To investigate how lipid products from engineered yeasts influence gut physiology and lifespan, we performed single-nucleus RNA sequencing (snRNA-seq) on gut tissues from 45-day-old flies fed with lipid extracts from different yeast strains, or a control diet without lipid supplementation, strictly following the Fly Cell Atlas protocol. Paired brain tissues were also collected, given the critical role of the gut-brain axis in Drosophila aging.
Raw sequencing reads were aligned to the Drosophila melanogaster reference genome (FlyBase r6.31) using a pre-mRNA GTF annotation established by the Fly Cell Atlas. Alignment, barcode processing, and UMI counting were performed with Cell Ranger V6.1.2 (10x Genomics) to generate a digital gene expression matrix. Subsequent data analysis was conducted using the Seurat V4 pipeline. Low-quality nuclei and potential doublets were filtered based on gene count distributions. Specifically, nuclei with 200–1,600 detected genes were retained for brain tissues, whereas the upper threshold was extended to 3,000 genes for gut tissues due to their inherently higher gene content.
Standard Seurat workflow functions were applied in the following order: NormalizeData, FindVariableFeatures, ScaleData, RunPCA, and ElbowPlot to determine the dimensionality of the dataset, followed by FindNeighbors, FindClusters (at a resolution of 0.2 for the gut dataset and 0.1 for the brain dataset), and RunUMAP for visualization. Differentially expressed genes were identified using the FindMarkers function through pairwise comparisons of clusters or yeast strain groups. Module scores for predefined gene sets were calculated using the AddModuleScore function to quantify expression signatures across nuclei.

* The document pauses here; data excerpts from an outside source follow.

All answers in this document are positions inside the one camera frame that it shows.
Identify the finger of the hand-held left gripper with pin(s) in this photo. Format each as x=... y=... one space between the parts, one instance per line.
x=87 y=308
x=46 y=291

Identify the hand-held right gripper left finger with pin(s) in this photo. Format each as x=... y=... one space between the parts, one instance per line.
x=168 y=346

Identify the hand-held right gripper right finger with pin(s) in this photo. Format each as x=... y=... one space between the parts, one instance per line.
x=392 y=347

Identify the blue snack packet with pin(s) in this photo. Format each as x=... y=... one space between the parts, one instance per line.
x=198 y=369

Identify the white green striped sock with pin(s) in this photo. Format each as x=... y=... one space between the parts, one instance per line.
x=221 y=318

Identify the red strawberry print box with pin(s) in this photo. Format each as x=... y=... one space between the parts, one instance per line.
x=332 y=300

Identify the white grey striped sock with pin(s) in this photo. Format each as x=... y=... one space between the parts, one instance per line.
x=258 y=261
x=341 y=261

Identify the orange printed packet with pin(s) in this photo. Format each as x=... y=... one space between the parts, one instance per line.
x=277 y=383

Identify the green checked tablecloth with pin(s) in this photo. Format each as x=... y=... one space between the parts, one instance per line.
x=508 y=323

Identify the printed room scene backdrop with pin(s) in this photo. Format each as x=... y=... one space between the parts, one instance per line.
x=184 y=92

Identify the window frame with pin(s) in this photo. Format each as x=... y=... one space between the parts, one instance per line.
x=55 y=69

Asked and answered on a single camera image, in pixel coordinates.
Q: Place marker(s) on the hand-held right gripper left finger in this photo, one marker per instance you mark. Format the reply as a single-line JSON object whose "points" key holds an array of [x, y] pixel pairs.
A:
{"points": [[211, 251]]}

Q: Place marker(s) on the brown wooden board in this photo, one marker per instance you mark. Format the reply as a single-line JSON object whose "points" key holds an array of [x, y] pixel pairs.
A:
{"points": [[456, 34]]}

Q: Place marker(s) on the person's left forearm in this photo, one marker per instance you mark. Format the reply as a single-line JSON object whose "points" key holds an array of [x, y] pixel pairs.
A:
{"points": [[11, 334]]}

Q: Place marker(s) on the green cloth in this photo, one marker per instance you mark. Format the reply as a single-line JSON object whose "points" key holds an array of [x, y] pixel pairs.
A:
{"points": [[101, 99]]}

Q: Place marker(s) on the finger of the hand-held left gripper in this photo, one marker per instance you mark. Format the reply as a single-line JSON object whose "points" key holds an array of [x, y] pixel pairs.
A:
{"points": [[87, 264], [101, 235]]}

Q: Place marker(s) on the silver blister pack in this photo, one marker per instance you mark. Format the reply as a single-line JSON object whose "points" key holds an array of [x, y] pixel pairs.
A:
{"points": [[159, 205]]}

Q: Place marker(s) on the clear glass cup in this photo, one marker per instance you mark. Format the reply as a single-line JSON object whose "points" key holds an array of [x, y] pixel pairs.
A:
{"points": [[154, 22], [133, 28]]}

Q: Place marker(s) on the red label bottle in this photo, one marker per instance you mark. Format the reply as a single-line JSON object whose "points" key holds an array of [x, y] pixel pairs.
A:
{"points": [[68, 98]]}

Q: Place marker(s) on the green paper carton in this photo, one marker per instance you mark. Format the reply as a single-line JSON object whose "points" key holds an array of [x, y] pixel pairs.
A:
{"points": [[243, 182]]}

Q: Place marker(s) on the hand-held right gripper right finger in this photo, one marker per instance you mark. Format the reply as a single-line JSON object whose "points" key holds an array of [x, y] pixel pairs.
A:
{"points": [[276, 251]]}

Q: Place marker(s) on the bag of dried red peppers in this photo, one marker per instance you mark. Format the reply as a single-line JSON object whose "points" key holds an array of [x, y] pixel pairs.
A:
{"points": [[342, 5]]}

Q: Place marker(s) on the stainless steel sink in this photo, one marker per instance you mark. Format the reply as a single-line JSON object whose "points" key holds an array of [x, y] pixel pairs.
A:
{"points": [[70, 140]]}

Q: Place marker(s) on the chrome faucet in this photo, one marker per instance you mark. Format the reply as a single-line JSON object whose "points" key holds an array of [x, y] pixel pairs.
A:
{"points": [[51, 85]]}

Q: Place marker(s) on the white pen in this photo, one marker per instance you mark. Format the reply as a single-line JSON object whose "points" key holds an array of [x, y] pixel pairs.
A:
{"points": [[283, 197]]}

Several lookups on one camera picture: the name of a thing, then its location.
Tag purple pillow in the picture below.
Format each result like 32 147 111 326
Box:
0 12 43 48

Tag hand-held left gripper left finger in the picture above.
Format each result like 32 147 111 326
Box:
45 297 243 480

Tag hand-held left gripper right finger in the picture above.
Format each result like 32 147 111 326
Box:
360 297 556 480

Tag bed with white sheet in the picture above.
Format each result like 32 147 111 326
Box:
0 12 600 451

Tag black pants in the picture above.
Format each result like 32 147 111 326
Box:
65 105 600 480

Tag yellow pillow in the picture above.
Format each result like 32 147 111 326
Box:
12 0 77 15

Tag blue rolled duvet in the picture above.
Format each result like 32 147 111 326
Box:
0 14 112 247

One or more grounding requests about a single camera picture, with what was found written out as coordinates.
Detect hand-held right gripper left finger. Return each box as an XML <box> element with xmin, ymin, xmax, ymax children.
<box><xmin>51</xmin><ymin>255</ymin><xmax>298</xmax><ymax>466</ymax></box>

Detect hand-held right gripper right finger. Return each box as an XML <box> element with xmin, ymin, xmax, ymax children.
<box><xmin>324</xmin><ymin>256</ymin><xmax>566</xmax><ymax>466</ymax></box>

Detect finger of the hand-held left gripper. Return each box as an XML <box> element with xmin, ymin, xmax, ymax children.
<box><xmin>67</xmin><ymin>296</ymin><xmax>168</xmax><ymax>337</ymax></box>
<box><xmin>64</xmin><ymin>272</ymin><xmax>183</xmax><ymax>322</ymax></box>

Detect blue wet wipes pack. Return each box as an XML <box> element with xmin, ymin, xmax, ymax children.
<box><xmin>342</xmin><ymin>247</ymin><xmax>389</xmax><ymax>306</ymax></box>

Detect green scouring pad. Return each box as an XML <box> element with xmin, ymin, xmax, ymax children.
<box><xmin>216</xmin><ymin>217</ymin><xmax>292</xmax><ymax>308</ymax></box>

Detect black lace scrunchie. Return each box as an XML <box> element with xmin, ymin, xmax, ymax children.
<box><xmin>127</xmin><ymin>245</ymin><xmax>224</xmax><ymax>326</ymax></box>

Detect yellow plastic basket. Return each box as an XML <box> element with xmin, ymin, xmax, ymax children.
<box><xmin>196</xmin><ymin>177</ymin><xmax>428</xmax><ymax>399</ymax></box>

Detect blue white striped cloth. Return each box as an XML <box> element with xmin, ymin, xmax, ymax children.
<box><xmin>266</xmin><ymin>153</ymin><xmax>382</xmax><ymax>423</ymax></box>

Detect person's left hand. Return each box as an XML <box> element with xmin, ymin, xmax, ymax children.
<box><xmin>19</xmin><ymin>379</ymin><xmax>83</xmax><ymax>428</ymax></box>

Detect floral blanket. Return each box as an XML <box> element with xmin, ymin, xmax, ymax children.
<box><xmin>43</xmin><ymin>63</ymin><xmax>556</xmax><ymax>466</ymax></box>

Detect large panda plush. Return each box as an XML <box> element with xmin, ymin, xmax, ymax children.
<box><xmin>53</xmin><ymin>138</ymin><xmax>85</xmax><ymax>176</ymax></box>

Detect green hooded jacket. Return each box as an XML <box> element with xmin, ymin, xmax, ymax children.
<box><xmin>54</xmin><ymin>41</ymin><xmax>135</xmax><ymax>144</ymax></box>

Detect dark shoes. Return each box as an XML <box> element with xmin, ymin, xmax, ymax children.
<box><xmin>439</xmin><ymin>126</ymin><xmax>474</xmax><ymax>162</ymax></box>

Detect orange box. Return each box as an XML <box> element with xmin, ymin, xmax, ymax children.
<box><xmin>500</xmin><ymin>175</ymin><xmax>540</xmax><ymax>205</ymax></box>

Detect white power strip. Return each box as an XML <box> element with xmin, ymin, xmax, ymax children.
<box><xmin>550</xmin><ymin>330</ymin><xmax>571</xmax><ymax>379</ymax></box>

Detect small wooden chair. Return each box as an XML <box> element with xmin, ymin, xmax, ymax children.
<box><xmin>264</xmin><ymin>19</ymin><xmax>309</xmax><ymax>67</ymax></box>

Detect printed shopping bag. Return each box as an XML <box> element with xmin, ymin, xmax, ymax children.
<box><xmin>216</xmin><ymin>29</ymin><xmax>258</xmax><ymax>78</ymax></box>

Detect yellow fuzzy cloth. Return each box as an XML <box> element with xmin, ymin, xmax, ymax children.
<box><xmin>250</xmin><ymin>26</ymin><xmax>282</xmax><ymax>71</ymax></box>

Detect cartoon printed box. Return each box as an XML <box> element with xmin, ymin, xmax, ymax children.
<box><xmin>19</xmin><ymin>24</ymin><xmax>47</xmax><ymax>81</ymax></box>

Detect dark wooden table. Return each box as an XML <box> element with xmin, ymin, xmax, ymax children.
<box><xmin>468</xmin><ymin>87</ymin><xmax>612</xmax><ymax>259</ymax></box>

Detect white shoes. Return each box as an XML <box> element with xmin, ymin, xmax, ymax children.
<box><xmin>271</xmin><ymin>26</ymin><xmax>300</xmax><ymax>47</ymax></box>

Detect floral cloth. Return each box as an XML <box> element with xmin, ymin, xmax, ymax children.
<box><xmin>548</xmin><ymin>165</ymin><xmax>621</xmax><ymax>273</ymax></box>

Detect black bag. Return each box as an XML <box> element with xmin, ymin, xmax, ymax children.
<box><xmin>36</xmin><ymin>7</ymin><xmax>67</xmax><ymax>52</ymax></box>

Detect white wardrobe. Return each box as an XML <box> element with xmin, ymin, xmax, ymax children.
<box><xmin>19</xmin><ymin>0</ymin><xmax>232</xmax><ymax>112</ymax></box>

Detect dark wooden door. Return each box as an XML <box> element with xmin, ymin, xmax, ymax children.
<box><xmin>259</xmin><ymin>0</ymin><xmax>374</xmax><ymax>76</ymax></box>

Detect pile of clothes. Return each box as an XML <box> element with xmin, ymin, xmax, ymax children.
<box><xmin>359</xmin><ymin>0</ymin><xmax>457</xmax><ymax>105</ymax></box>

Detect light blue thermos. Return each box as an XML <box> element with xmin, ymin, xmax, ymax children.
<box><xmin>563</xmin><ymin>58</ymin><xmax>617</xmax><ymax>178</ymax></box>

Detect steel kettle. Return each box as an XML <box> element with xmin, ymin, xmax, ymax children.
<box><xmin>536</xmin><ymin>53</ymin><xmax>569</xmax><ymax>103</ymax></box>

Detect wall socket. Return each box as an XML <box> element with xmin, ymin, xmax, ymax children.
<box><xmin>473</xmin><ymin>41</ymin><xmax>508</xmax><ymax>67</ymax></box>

Scripts are included in the "Unsupervised clustering" folder.
Cell–cell connectivity patterns were analyzed using the R package Connectome V1.0.0 in “custom mapping” mode, based on ligand and receptor expression derived from our snRNA-seq datasets. A high-confidence list of L–R pairs covering major Drosophila signaling pathways was curated from FlyPhoneDB.
Scripts are included in the "Gut-Brain L–R interaction analysis" folder.
We developed a computational pipeline, FLY-MAP, to extract and analyze metabolic profiles from the snRNA-seq dataset. Specifically, a metabolic matrix was constructed by extracting genes associated with Drosophila KEGG metabolic pathways, encompassing 11 major categories and 81 pathways, from the original whole-transcriptome gene expression matrix. Unsupervised clustering based on this metabolic matrix was then performed separately for gut and brain nuclei, enabling an unbiased identification of metabolic programs across tissues and dietary conditions.
Scripts are included in the "FLY-MAP" folder.